Repeat exactly, and only, the lines of the entries below from the one with "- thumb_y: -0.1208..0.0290" through the one with "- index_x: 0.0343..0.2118", both ends included.

============

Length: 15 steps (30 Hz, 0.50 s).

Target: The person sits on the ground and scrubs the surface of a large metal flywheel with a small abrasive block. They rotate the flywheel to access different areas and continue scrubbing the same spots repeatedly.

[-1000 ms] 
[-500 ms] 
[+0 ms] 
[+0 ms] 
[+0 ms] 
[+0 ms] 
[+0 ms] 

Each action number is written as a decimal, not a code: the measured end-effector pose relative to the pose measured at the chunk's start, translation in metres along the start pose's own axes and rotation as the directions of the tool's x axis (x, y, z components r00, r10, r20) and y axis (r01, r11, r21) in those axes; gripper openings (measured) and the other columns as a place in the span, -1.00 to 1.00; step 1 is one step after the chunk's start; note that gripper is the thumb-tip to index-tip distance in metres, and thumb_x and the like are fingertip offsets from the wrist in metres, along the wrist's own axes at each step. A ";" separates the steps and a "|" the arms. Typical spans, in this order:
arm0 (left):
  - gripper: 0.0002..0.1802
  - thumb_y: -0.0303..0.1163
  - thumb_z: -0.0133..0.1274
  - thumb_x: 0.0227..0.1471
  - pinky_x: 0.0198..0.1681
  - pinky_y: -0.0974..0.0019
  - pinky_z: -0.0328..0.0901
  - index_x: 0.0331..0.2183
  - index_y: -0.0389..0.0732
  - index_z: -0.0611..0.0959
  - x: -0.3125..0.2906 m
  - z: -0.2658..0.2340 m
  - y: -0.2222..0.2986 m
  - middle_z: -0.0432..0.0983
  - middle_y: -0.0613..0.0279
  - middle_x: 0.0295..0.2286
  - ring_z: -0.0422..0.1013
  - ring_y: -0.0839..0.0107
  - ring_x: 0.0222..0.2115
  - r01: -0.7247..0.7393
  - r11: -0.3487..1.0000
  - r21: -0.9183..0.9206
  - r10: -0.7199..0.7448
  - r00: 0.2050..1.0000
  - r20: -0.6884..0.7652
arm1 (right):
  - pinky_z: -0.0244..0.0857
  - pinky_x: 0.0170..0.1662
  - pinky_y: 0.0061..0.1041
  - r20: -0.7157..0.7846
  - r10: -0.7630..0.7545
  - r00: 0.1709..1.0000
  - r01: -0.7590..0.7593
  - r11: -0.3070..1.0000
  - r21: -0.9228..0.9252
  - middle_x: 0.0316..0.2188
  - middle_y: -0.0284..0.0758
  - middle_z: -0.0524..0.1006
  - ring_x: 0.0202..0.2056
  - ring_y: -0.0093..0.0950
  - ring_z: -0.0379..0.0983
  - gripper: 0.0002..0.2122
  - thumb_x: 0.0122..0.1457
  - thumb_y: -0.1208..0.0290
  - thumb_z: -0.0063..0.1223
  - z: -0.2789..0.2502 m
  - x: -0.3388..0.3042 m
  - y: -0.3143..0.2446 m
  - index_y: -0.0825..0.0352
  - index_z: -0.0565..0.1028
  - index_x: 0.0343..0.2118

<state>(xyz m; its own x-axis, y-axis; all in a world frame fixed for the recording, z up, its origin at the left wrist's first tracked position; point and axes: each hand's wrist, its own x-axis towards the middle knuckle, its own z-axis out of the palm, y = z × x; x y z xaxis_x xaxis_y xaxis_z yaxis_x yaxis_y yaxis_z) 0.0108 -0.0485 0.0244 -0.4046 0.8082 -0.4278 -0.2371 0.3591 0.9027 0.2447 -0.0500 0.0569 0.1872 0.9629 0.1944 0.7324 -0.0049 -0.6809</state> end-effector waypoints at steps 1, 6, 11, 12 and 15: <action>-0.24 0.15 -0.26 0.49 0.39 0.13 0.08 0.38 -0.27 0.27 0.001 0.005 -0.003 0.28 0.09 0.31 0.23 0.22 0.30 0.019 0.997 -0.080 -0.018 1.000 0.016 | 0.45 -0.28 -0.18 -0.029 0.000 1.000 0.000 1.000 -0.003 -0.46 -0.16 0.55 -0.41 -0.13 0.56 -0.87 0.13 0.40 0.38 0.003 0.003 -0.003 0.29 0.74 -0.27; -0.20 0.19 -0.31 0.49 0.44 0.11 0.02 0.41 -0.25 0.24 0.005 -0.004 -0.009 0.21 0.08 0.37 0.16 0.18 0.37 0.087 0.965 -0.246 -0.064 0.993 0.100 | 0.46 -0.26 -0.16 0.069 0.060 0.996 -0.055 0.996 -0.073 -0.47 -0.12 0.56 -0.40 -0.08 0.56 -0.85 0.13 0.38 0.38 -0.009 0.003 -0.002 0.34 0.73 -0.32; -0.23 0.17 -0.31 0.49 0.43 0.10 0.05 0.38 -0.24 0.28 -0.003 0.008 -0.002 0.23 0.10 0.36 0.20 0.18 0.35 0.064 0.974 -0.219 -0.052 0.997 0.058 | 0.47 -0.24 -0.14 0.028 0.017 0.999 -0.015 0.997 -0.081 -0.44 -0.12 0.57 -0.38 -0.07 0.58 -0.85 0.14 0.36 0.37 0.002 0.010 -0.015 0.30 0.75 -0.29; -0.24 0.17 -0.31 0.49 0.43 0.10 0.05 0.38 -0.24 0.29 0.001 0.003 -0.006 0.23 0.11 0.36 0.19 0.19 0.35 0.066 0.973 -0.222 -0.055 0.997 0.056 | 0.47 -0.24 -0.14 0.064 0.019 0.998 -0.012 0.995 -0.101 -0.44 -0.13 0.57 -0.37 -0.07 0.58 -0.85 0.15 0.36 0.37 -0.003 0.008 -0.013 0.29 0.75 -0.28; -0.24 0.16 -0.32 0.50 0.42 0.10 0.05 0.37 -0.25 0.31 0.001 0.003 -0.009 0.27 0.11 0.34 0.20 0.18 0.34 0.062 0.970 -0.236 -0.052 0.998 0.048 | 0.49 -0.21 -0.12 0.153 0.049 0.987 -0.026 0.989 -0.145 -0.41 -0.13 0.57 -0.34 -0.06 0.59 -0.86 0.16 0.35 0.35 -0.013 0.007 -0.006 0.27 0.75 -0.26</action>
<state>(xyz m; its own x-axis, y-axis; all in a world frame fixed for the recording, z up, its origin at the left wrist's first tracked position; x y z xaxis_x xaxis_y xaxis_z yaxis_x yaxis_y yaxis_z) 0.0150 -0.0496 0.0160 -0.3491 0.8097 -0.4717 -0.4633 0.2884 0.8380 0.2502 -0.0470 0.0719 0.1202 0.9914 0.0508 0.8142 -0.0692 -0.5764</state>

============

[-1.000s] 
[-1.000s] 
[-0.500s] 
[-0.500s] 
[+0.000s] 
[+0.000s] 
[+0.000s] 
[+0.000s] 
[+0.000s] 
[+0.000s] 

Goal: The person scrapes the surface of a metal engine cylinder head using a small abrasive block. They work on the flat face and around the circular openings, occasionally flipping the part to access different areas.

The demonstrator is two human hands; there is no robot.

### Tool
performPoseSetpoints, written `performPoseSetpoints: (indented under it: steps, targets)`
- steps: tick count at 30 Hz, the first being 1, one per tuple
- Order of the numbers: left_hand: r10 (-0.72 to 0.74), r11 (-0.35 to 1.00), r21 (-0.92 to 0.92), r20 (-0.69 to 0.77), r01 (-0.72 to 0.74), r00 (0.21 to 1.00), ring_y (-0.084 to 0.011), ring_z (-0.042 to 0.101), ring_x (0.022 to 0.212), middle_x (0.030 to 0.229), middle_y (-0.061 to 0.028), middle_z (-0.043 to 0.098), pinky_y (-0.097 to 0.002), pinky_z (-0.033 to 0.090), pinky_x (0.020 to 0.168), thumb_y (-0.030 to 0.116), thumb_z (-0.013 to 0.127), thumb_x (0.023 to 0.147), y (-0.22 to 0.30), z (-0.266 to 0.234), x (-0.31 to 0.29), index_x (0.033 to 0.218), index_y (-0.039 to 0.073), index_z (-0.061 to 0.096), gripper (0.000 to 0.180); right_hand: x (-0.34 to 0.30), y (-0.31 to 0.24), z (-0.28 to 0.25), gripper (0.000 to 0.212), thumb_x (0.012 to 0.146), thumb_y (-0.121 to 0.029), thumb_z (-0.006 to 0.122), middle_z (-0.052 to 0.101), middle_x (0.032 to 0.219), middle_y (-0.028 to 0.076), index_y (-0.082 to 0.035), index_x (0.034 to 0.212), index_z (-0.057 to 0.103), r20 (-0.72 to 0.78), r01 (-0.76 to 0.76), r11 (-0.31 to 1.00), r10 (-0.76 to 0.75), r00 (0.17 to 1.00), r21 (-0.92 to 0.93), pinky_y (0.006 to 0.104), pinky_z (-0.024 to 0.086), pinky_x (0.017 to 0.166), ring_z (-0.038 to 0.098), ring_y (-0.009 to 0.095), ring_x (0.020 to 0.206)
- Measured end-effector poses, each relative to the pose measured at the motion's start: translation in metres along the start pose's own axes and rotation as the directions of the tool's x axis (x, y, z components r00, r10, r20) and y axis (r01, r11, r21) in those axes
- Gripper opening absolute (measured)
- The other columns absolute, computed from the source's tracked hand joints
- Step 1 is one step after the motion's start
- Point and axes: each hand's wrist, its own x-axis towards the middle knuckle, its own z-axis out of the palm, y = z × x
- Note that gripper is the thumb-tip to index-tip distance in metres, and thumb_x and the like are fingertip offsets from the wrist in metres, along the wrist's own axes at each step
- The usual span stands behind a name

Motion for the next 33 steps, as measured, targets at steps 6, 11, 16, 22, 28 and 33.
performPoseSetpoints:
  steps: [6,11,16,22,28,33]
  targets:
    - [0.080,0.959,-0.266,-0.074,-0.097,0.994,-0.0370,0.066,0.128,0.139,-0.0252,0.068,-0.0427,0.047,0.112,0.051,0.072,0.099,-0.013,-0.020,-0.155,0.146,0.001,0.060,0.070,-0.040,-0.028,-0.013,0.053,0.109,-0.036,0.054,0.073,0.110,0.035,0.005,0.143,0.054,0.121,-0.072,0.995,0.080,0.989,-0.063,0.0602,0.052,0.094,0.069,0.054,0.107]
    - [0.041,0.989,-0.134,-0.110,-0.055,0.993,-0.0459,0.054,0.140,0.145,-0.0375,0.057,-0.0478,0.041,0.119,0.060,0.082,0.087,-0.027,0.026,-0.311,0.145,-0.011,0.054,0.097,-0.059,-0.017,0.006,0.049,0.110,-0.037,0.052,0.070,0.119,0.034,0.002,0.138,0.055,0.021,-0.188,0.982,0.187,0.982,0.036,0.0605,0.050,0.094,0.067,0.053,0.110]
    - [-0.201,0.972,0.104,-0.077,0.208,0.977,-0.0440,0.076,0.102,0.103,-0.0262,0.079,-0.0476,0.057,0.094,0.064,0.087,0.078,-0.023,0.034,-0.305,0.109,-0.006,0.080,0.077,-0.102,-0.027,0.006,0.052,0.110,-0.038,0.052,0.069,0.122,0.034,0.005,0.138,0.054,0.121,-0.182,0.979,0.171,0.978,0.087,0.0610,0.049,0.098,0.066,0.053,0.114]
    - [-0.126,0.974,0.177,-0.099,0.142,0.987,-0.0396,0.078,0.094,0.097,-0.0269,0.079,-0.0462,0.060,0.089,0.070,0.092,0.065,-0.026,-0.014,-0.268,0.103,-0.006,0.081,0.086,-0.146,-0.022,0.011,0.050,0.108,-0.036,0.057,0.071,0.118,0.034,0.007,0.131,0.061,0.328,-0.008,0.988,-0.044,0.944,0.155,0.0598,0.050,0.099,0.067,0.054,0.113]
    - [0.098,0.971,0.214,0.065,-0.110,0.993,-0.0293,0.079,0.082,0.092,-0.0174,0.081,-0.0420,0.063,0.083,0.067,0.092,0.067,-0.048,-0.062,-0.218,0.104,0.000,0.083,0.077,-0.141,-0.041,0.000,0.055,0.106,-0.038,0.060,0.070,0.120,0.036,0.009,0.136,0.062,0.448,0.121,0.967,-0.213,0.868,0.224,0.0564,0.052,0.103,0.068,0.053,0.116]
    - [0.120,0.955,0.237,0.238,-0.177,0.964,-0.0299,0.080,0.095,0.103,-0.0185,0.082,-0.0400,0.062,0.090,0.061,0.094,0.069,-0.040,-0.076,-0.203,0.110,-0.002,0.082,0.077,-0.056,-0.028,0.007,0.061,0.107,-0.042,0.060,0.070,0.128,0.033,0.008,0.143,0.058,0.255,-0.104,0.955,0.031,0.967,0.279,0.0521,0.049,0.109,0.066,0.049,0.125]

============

WRITTEN SOLUTION
  - thumb_y: -0.1208..0.0290
  - thumb_z: -0.0063..0.1223
  - z: -0.2789..0.2502 m
  - x: -0.3388..0.3042 m
  - y: -0.3143..0.2446 m
  - index_y: -0.0825..0.0352
  - index_z: -0.0565..0.1028
  - index_x: 0.0343..0.2118

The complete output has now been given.